Он прошмыгнул вдоль стены, скользнул в боковую дверь, замок которой не был заперт, и скрылся внутри. Вздрогнув от неожиданности, он почувствовав, как кто-то схватил его руку.
– Что ты здесь делаешь? – осведомился Папу.
– Хотел поговорить с аббатом.
Папу неодобрительно покачал головой.
– Пойдем-ка лучше со мной.
Папу захлопнул за собой дверь, стукнул кулаком по верхней створке, двинул ногой по нижней, маленькой. Повесил куртку на гвоздь и повернулся к Марку: лицо у него раскраснелось. От самой церкви они шли очень быстрым шагом.
Жилище Папу представляло собой одну-единственную прямоугольную комнатушку с бетонными стенами и асбестоцементной плитой над головой. Окно, по краям украшенное пухлыми гирляндами строительной пены, выходило на север, на море, а форточка – на восток. В углу стояла колченогая походная кровать, покрытая спальным мешком цвета хаки; посреди комнаты – маленький самодельный стол из обугленных с одной стороны досок и два разнокалиберных стула; напротив окна – шезлонг и ротанговый табурет, из которого торчало несколько непокорных прутьев. В противоположном от кровати углу Папу устроил нечто вроде кухни: здесь стояла белая тумбочка, электроплитка и тазик. Папу усадил Марка в шезлонг, а сам остался стоять.
– Сейчас приготовлю нам поесть. Может, пока по чашечке кофе?
Марк кивнул, и Папу стал возиться со спичками, никак не желавшими зажигаться. В комнате стоял тяжелый запах пива и пота. Это была жалкая, наспех отремонтированная халупа, но Марк чувствовал себя в ней уютно. Папу принес две дымящиеся чашки с наполовину стершимся логотипом «Данон», опустился на табуретку и отхлебнул кофе.
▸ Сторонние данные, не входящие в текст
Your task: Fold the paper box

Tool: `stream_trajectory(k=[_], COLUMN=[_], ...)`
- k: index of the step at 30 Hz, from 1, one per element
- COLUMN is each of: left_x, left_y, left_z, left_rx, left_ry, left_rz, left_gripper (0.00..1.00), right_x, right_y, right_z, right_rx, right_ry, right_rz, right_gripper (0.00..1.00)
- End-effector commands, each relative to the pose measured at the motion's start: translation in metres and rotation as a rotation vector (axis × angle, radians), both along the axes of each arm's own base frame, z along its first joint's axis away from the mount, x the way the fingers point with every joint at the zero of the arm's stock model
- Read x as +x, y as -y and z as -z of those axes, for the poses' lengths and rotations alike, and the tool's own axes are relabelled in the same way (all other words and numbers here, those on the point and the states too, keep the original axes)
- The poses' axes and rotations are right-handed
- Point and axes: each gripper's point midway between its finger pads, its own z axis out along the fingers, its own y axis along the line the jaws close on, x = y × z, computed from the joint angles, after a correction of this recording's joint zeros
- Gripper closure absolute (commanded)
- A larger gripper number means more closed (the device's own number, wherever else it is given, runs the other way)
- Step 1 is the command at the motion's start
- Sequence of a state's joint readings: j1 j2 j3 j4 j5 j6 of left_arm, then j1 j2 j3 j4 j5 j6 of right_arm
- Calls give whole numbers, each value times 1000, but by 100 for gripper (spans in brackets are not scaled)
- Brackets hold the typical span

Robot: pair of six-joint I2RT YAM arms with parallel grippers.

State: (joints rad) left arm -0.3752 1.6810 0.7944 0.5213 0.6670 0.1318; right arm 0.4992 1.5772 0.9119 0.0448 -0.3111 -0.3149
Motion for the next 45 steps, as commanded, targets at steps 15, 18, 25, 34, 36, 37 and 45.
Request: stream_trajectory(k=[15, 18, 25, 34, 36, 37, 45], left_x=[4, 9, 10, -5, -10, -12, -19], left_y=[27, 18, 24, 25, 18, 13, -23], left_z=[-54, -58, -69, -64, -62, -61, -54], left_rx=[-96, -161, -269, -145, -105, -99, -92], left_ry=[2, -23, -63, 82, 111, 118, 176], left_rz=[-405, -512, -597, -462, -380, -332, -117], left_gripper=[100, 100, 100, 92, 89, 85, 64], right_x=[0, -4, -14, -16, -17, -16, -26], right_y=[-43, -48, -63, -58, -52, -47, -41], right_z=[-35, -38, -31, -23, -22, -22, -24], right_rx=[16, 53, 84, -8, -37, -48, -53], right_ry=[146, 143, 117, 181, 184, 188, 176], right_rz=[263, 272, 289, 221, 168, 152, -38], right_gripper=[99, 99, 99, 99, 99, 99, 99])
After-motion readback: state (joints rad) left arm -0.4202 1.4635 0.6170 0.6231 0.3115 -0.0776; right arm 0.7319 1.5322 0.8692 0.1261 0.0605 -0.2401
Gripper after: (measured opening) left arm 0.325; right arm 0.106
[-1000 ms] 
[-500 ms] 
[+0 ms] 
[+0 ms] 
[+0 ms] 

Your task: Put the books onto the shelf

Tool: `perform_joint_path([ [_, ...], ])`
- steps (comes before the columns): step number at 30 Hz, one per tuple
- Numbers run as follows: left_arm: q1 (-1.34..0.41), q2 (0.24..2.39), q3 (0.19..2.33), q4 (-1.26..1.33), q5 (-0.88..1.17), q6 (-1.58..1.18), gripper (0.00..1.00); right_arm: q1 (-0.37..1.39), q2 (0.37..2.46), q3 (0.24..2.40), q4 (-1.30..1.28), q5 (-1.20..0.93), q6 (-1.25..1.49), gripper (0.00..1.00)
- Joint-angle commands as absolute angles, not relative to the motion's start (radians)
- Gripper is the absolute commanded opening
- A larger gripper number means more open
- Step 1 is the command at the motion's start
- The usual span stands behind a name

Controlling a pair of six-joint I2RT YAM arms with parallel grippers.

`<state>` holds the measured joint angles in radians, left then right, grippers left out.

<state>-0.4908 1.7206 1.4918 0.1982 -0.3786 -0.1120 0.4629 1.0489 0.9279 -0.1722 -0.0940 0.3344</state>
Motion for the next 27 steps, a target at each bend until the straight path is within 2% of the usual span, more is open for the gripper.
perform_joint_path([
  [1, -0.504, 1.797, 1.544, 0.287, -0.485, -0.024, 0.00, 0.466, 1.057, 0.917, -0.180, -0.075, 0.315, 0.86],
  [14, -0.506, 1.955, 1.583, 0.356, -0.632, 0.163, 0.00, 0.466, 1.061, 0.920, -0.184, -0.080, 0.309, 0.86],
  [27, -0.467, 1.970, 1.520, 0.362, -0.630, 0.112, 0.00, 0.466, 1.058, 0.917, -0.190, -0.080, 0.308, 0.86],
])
– Живешь здесь? – спросил Марк.
– Ну да. По крайней мере, никто не беспокоит.
– Да уж…
Папу разогрел банку чечевицы на своей импровизированной плите, и приятели приступили к трапезе. Они медленно жевали, то и дело промачивая горло глотком-другим теплого пива.
– Знаешь, что тебе скажу, – проговорил Папу с набитым хлебом ротом. – У меня ведь никогда не было морской болезни!
Молодые люди загоготали.
– А я тебе еще тогда не поверил! – заявил Марк.
– Я, кстати, моряк не хуже тех, кого считают асами. Не хуже Ле Шаню, Жюэля, Ле Коза, Карадека… Я хлебнул вдоволь морской водицы, уж можешь мне поверить.
Папу положил себе в тарелку еще чечевицы и открыл зубами бутылку пива.
– Я не про водные прогулки, – продолжал он, уплетая чечевицу. – Я имею в виду море. Настоящее море. То, которое тянется от Шпицбергена до скалистых берегов Фолклендских островов. Погоди, сейчас я тебе кое-что покажу.
Папу поставил тарелку, наклонился, пошарил рукой под кроватью, вытащил оттуда большую картонную коробку и осторожно поднял ее.
– Это мои сокровища.
В коробке хранилось множество старых вещей – не посвященный в их историю решил бы, что их сложили, чтобы вынести на помойку. Обрывки ткани, крючки, по виду рыболовные, пустые консервные банки, стеклянные баночки, наполненные песком и сухими водорослями, игральные кости, комиксы, наручные часы, огрызок печенья в полиэтиленовом пакете.
Пока Папу жадно рассматривал содержимое коробки, у него на лице светилась улыбка. Он выудил из груды хлама старую банковскую карту неопределенного цвета со срезанным ножницами правым верхним углом и протянул ее Марку.